Milhouse on software, engineering, and Emacs.

Building a repository cloner with Bash

TL;DR: In another entry of the “you shouldn’t use Bash for that” series we will build a script to discover & clone all of your Github repositories. We will use the concurrent thread process pool we developed in a previous post

I probably am over-stretching my Bash usage in these posts, but writing Bash is so fun I can’t help myself. In this post we will use Bash in conjunction with the amazing curl and jq libraries to explore Github’s api and automatically discover and clone all of your personal git repositories. No more copy-and-paste of ssh-urls from Github.

In a previous post we outlined the process to develop such tool as this:

  1. Query Github’s api to get the addresses of all your personal repositories
  2. Format the commands to clone all of these repositories locally
  3. Run those commands in parallel, so that the whole process won’t take ages

We already solved part 3, and in this post we will get over with parts 1 and 2.

Querying Github’s api

Using Github’s api to fetch repositories is surprisingly easy – Actually, its no surprise at all. Part of Github’s success is that a great number of apps integrate with it using its api. Github acts like a “hub” for code-related stuff (oh, rly?).

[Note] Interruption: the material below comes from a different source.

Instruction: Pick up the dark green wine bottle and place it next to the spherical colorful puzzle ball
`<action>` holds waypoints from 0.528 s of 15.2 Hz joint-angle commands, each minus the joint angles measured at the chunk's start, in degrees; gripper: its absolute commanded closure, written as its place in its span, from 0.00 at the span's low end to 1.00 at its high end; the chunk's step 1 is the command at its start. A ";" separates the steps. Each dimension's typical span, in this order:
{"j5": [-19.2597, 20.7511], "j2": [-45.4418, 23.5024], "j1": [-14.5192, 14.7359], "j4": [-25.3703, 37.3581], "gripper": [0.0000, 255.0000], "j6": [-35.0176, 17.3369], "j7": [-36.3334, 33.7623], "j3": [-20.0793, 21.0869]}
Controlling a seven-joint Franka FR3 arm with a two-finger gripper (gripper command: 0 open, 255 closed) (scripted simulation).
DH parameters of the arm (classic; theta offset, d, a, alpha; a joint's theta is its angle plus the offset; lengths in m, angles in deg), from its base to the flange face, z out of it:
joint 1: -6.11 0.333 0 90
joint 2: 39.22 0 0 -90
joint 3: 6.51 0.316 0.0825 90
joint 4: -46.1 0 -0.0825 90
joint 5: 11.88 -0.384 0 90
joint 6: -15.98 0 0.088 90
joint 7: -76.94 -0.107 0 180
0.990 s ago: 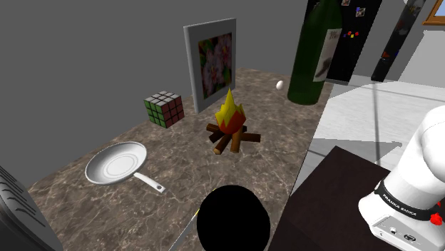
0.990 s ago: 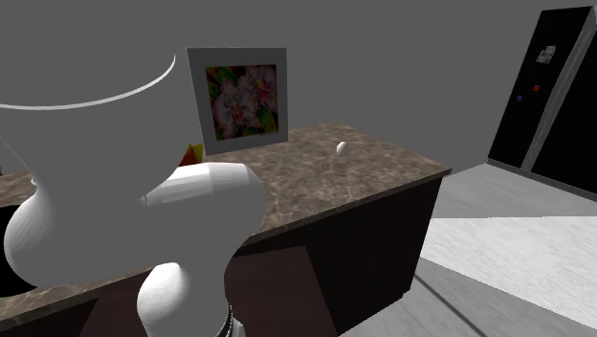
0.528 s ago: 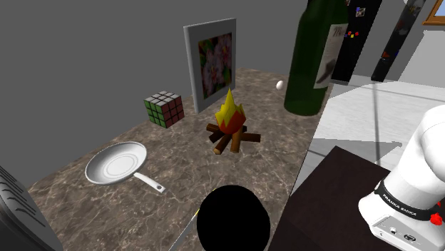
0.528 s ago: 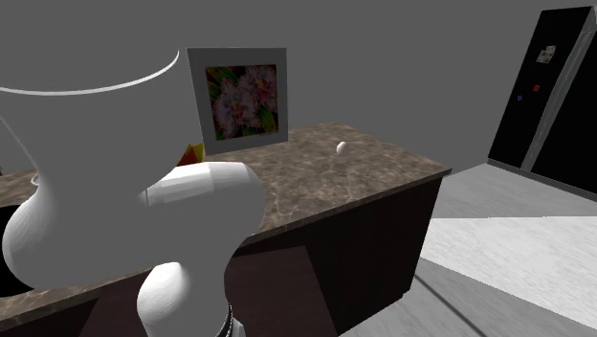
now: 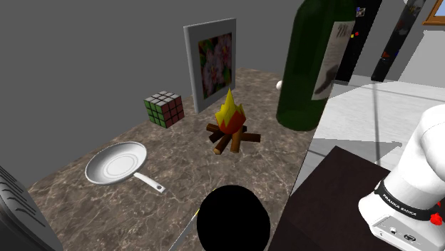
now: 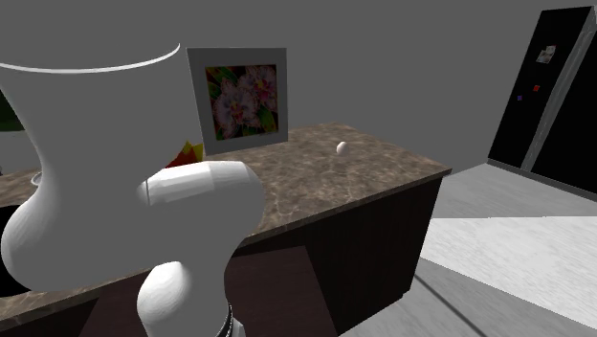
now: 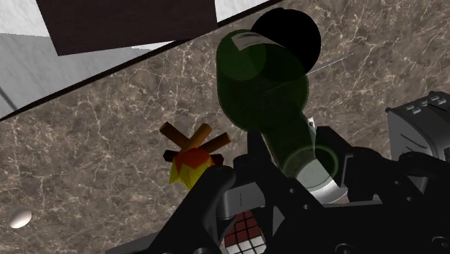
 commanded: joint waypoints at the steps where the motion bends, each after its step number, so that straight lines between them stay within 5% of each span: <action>1: -0.46 1.65 0.08 -3.51 1.00 -1.98 0.22 -0.28; 8: -1.69 7.39 0.40 -15.61 1.00 -8.48 1.93 -1.59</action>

Below we set some required environment variables and the repository index url for your user.

set -euo pipefail

GITHUB_API_TOKEN=$(mimipass get github-api-token)
CODE_DIR=$HOME/gh

GITHUB_USER=rranelli
repos_url="https://api.github.com/users/$GITHUB_USER/repos"

You will need to generate a private api token for Github in order to avoid being rate-limited. Generating this token is easy and you can find instructions here. Here I am storing my private token in a “password management system” I wrote myself called mimipass. You can see the details of its construction in this post.

To fetch the repositories we use the tried-and-true curl:

curl -sS -H "${auth_header}" ${repos_url}

The relevant parts of the response:

[
  {
    "id": 32712185,
    "name": "101sccs",
    "full_name": "rranelli/101sccs",
    "owner": {
      "login": "rranelli",
      "id": 4231743,
      "url": "https://api.github.com/users/rranelli",
      "html_url": "https://github.com/rranelli"
    // ...
    },
    "private": false,
    "html_url": "https://github.com/rranelli/101sccs",
    "fork": false,
    "url": "https://api.github.com/repos/rranelli/101sccs",
    "ssh_url": "git@github.com:rranelli/101sccs.git",
    "clone_url": "https://github.com/rranelli/101sccs.git"
    // ...
  }, // and many other similar objects ...
  ...
]

As you can see, the api’s response is encoded in JSON, hence we will need to find some tool to parse it. We will use jq to do that. jq is like sed but for application/json instead of text/plain.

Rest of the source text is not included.